* Exercise directions
Give back each line of the data exactly as it reads, minus the pictures.

== Supplied data

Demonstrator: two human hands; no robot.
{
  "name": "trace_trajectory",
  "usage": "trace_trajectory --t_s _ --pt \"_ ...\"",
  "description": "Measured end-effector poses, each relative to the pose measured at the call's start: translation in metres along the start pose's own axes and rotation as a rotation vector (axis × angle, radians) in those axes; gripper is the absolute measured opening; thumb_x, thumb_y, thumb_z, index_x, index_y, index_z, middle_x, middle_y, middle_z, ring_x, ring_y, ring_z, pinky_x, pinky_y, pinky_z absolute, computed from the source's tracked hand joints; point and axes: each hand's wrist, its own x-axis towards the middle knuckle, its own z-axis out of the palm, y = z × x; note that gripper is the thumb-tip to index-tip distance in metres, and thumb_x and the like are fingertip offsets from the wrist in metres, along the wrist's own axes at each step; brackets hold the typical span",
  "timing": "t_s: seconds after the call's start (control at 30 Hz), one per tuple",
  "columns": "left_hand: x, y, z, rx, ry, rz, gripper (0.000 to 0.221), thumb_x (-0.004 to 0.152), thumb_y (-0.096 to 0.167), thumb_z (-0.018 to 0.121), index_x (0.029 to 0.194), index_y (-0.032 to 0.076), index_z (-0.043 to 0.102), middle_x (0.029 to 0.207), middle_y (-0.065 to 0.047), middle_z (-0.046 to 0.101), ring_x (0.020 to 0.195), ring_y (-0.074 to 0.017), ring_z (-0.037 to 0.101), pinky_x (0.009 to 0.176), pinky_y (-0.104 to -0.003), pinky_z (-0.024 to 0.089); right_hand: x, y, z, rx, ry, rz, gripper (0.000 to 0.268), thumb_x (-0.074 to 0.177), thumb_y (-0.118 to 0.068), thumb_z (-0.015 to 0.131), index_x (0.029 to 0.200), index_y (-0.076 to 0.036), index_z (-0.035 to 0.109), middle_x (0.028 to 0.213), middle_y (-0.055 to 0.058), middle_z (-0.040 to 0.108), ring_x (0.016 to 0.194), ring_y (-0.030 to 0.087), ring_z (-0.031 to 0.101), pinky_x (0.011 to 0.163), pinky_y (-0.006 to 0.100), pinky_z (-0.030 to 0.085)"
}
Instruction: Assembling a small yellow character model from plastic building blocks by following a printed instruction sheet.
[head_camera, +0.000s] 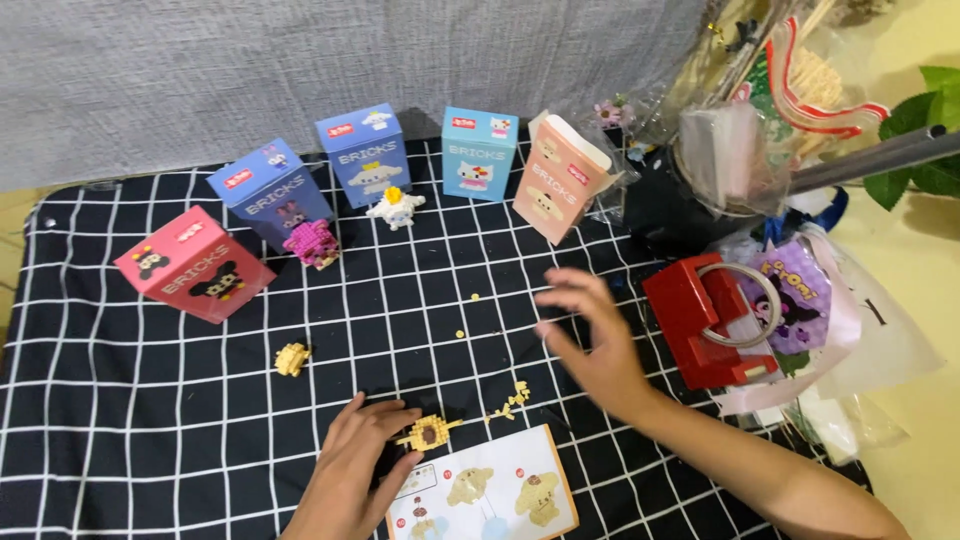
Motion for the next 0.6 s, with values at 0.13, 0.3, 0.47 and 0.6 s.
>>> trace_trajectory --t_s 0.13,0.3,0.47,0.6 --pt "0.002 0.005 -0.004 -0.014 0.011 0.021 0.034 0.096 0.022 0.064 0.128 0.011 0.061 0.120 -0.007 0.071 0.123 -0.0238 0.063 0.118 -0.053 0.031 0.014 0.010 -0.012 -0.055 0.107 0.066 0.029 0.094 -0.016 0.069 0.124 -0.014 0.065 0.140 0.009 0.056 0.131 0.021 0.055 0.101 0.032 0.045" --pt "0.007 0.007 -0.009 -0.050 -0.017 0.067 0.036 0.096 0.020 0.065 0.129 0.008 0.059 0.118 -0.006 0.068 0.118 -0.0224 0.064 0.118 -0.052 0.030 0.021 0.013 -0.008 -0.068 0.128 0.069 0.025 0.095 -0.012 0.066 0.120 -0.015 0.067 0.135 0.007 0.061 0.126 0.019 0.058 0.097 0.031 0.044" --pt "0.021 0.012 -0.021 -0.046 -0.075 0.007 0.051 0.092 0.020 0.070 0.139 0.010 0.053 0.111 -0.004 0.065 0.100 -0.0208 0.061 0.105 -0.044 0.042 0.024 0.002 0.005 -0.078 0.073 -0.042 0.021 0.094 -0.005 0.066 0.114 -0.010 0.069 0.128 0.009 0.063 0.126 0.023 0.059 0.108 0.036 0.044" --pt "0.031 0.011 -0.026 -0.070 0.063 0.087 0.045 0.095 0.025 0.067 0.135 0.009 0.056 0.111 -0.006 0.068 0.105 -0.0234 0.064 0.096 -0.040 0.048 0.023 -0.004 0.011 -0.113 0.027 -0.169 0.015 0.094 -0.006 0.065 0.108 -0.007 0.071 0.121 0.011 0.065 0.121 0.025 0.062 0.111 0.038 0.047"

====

* Answer to this problem
Demonstrator: two human hands; no robot.
{
  "name": "trace_trajectory",
  "usage": "trace_trajectory --t_s _ --pt \"_ ...\"",
  "description": "Measured end-effector poses, each relative to the pose measured at the call's start: translation in metres along the start pose's own axes and rotation as a rotation vector (axis × angle, radians) in those axes; gripper is the absolute measured opening; thumb_x, thumb_y, thumb_z, index_x, index_y, index_z, middle_x, middle_y, middle_z, ring_x, ring_y, ring_z, pinky_x, pinky_y, pinky_z absolute, computed from the source's tracked hand joints; point and axes: each hand's wrist, its own x-axis towards the middle knuckle, its own z-axis out of the palm, y = z × x; note that gripper is the thumb-tip to index-tip distance in metres, and thumb_x and the like are fingertip offsets from the wrist in metres, along the wrist's own axes at each step; brackets hold the typical span",
  "timing": "t_s: seconds after the call's start (control at 30 Hz), one per tuple",
  "columns": "left_hand: x, y, z, rx, ry, rz, gripper (0.000 to 0.221), thumb_x (-0.004 to 0.152), thumb_y (-0.096 to 0.167), thumb_z (-0.018 to 0.121), index_x (0.029 to 0.194), index_y (-0.032 to 0.076), index_z (-0.043 to 0.102), middle_x (0.029 to 0.207), middle_y (-0.065 to 0.047), middle_z (-0.046 to 0.101), ring_x (0.020 to 0.195), ring_y (-0.074 to 0.017), ring_z (-0.037 to 0.101), pinky_x (0.009 to 0.176), pinky_y (-0.104 to -0.003), pinky_z (-0.024 to 0.089); right_hand: x, y, z, rx, ry, rz, gripper (0.000 to 0.268), thumb_x (-0.074 to 0.177), thumb_y (-0.118 to 0.068), thumb_z (-0.015 to 0.131), index_x (0.029 to 0.200), index_y (-0.076 to 0.036), index_z (-0.035 to 0.109), middle_x (0.028 to 0.213), middle_y (-0.055 to 0.058), middle_z (-0.040 to 0.108), ring_x (0.016 to 0.194), ring_y (-0.030 to 0.087), ring_z (-0.031 to 0.101), pinky_x (0.011 to 0.163), pinky_y (-0.006 to 0.100), pinky_z (-0.030 to 0.085)"
}
Instruction: Assembling a small yellow character model from plastic building blocks by following a printed instruction sheet.
[head_camera, +0.000s] 
Motion for the next 0.6 s, with values at 0.13, 0.3, 0.47 and 0.6 s.
>>> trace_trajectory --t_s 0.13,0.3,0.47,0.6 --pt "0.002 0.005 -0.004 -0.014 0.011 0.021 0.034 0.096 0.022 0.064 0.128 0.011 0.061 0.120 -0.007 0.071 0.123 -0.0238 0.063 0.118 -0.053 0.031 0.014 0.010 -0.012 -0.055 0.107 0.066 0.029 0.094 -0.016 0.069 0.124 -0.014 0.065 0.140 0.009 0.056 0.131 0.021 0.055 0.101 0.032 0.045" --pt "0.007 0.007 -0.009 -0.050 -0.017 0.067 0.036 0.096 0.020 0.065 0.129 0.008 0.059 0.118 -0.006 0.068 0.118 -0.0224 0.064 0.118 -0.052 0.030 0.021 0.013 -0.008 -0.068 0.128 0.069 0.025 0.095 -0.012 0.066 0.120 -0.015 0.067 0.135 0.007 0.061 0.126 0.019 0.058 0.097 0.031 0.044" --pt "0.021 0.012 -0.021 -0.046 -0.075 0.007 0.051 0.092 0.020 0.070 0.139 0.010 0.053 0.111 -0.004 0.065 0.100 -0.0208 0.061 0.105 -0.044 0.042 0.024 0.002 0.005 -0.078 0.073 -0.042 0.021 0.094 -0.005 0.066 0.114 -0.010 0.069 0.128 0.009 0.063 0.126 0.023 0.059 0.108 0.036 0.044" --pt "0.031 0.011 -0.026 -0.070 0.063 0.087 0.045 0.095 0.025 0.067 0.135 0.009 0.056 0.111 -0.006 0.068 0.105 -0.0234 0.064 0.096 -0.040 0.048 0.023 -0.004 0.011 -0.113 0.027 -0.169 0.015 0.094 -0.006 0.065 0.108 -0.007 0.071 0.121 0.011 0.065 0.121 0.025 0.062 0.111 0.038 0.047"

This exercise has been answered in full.